困惑するわたしを、ベンちゃんは無理やり覆うように抱きしめていた。


「べ、ベンちゃん?」


ベンちゃんは何も言わなかった。

ただ、強く、強く、抱きしめられた。


「なんで……」


温かい。

温かい。

初めて人に抱きしめられた経験だった。


「なんで……っ」


ふと自分が泣いていることに気が付いた。

涙が頬を伝いだすと、もう止まれなかった。

わたしは、物心ついてから初めて声をあげて泣いた。


悲しくない、はずなのに。

得体のしれない優しさが、笑っていることを許さなかった。





わたしが落ち着いたころに、ベンちゃんはゆっくりと体を離した。

ぐずぐずと鼻をすすっていると一つのメモが差し出される。

そこにはいつもの崩し字でこう書かれていた。


『さっきのはセクハラか?』


わたしはついベンちゃんの顔を見上げた。

ベンちゃんはとても不安そうにわたしを見ていた。


わたしは面白くなって、盛大に噴き出した。


「ぶっは! そうだね! セクハラだよベンちゃん!」


ベンちゃんの顔がサササーっと青くなるのを見て、わたしは更に腹をかかえる。

女を泣かせておいて、今更セクハラかどうかを気にするなんて!


「はぁ……ほんと、最高だね」


そんなわたしの小さな呟きなんか聞こえていなかったようで、ベンちゃんはあたふたと何やら考えている。

少しだけ、彼の奥さんが羨ましかった。


「ベンちゃん」


ベンちゃんが、黒い蝶の群れの向こうからこちらを振り返る。


「ありがとね」


わたしは思いっきり笑って、そう言ってみせた。


ベンちゃんの口元がほんの少しだけ微笑んだように見えた。






―――――


氏名:ジェシカ・アッカーマン


病名:黒蝶病


症状:傷口から、血ではなく小さな黒い蝶が出てきて飛び舞う。

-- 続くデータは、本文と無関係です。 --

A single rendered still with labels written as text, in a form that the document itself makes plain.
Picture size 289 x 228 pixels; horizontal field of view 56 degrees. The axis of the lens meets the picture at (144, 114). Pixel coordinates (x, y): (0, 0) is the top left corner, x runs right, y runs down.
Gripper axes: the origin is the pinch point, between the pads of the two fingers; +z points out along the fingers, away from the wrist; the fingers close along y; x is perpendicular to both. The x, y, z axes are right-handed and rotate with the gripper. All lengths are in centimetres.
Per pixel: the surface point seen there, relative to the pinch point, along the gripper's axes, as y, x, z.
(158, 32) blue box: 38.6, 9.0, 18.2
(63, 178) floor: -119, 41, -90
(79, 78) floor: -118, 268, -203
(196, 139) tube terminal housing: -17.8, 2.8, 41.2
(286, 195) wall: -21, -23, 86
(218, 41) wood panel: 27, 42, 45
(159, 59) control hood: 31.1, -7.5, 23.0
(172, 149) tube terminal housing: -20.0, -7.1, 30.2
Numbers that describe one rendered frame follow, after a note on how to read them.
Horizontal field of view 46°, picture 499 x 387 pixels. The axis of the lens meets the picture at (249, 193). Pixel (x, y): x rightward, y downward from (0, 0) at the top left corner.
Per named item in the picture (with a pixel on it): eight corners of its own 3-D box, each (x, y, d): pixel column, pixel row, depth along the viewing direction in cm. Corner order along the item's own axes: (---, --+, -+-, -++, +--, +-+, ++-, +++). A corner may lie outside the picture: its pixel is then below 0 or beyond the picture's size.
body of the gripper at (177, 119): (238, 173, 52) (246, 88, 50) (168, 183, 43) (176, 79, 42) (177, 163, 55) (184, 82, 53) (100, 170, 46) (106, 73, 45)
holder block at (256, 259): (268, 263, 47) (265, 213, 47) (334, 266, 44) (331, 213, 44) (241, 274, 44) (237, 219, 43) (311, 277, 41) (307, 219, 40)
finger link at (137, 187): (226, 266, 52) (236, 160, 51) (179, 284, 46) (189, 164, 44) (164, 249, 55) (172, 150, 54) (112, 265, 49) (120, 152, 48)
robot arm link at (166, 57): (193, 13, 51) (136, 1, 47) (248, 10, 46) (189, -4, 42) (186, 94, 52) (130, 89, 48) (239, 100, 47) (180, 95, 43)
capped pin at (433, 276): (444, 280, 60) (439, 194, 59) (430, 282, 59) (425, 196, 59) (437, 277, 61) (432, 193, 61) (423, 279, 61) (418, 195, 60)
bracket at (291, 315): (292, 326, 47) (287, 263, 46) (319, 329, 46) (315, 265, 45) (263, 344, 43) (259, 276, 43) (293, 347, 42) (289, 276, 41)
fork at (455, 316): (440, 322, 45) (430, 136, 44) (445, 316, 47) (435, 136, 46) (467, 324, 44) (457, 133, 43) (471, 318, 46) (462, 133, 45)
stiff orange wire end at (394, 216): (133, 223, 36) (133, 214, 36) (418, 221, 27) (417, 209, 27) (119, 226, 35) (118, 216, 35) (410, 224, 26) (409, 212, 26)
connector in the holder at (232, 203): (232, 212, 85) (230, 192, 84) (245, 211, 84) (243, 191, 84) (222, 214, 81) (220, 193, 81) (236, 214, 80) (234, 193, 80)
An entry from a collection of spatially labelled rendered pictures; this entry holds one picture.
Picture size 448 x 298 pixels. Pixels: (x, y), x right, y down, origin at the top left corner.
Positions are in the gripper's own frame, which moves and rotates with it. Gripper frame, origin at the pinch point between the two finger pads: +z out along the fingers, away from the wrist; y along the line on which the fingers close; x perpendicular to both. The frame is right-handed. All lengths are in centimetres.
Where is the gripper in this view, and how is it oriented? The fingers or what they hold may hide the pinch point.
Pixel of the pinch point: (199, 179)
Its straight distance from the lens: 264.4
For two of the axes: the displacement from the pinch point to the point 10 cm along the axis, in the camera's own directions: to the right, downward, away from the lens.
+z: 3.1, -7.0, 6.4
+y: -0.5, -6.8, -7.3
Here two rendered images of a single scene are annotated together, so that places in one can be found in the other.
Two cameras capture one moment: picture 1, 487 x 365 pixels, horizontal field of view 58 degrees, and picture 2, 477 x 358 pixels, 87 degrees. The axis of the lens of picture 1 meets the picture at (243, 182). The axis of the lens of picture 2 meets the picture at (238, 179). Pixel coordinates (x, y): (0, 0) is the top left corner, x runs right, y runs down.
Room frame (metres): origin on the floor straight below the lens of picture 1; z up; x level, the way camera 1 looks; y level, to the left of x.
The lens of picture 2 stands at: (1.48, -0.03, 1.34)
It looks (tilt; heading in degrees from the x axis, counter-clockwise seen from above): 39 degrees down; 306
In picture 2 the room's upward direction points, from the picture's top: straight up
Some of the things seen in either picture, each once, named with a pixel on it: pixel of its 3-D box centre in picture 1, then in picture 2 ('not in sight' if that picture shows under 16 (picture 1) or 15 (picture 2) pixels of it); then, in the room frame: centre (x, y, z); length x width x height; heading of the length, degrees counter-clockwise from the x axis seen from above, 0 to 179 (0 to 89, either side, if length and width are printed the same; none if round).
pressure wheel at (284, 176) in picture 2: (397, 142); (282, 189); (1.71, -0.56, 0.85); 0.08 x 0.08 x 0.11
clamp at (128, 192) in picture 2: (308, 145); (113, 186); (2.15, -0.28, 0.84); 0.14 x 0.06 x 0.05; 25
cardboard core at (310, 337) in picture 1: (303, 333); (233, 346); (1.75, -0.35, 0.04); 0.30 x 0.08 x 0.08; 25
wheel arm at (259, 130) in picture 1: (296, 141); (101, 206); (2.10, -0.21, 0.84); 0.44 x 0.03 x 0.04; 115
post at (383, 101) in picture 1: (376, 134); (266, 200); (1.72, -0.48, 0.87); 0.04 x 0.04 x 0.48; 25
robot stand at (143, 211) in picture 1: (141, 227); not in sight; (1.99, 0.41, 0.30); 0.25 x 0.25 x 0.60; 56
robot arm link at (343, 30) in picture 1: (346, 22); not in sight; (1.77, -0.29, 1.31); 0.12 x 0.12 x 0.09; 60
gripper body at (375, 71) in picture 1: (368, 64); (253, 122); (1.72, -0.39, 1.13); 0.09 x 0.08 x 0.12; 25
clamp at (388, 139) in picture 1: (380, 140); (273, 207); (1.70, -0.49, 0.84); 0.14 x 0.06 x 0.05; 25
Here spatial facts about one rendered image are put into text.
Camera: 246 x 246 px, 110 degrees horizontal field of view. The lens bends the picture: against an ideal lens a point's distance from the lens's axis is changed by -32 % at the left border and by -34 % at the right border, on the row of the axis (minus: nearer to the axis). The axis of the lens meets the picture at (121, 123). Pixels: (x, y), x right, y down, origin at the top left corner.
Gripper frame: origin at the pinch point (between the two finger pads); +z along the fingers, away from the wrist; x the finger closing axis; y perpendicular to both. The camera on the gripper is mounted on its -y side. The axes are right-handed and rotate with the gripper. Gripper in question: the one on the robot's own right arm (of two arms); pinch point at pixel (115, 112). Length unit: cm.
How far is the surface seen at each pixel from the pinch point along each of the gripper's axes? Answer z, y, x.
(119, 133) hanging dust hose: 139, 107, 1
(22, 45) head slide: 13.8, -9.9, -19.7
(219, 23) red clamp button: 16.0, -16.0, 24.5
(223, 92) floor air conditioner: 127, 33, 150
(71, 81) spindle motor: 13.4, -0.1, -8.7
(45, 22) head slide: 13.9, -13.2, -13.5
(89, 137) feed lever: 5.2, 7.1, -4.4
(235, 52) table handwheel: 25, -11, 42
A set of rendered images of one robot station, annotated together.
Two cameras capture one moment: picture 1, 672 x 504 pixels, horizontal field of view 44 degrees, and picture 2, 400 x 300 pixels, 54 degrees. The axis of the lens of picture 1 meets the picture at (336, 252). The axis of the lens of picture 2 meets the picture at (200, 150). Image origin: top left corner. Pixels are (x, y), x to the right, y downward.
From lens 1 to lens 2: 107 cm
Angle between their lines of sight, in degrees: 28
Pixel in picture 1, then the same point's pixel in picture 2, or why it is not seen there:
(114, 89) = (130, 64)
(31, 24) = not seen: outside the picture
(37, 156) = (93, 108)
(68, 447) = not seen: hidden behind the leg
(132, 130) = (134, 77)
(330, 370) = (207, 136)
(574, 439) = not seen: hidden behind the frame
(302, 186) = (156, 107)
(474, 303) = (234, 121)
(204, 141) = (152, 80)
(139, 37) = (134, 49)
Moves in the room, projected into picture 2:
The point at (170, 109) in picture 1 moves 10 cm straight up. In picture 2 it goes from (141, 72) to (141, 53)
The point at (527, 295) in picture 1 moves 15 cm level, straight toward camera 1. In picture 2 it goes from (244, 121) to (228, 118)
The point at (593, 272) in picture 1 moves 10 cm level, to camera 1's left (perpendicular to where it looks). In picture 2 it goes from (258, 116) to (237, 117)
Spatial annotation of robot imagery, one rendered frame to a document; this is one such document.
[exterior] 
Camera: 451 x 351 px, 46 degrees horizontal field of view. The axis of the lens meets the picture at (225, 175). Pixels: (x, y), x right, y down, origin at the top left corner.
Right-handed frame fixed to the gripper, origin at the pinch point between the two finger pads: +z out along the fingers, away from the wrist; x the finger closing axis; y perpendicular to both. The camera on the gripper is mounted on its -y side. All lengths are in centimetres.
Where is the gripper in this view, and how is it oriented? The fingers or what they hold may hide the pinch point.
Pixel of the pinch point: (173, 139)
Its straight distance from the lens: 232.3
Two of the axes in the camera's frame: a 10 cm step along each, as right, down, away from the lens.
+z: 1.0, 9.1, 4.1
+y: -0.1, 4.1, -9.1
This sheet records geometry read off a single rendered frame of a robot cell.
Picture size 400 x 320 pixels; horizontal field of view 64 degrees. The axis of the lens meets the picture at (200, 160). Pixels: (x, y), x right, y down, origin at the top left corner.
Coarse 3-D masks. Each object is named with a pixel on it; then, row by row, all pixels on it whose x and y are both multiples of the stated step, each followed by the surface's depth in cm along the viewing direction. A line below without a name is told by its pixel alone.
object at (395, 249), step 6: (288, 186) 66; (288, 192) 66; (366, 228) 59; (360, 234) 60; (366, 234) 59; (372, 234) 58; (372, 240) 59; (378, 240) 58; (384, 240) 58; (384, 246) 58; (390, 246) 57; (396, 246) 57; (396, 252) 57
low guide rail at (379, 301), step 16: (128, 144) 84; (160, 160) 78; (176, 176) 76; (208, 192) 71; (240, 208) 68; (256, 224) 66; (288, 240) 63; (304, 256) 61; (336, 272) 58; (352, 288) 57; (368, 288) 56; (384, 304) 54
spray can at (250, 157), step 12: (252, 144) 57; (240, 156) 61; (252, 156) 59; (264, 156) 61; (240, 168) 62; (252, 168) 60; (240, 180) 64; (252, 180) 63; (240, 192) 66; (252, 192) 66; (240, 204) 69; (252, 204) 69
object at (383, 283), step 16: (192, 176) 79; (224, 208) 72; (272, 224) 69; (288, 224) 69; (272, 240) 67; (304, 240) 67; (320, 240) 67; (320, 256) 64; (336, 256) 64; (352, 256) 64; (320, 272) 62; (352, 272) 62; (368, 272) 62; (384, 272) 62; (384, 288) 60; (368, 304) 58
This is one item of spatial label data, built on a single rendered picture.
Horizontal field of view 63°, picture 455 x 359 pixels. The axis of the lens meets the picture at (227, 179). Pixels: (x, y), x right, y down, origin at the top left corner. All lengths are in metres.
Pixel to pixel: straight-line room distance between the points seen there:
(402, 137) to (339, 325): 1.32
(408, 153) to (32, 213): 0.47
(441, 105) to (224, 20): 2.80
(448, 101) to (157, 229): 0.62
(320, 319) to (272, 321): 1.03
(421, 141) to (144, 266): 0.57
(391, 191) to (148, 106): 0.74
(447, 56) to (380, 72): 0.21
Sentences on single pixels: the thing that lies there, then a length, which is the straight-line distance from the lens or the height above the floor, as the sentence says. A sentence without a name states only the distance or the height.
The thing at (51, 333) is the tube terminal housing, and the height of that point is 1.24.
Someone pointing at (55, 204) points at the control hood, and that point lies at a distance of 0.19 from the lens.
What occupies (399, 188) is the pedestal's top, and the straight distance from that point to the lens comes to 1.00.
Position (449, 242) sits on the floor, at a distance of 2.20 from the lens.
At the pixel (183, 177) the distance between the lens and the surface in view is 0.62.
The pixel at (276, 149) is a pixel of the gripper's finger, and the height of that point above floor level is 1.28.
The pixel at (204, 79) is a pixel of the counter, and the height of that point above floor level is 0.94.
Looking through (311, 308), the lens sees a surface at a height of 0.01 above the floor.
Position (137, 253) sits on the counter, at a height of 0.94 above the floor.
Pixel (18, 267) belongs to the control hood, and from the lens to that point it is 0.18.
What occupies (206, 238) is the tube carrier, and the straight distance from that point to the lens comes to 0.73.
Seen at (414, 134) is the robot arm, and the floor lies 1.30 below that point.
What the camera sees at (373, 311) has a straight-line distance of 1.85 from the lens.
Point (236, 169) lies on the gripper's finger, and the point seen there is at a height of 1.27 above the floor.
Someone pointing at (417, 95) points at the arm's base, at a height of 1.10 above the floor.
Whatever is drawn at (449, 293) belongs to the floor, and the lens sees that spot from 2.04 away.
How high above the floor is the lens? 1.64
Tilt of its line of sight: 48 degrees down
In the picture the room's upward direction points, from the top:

傷を負わなければ病気の進行は遅くなると言われている。進行すると、だんだん出てくる蝶の数が増える。


患者について:元はとある名家の娘であったが、生まれ持ったオッドアイと奇病故に卑下され、家族によって長い間屋敷に監禁されていた。育ってきた環境故か自分の事にあまり興味がなく、奇病も危険視していないため、自分の体に傷をつけて遊ぶ悪癖がある。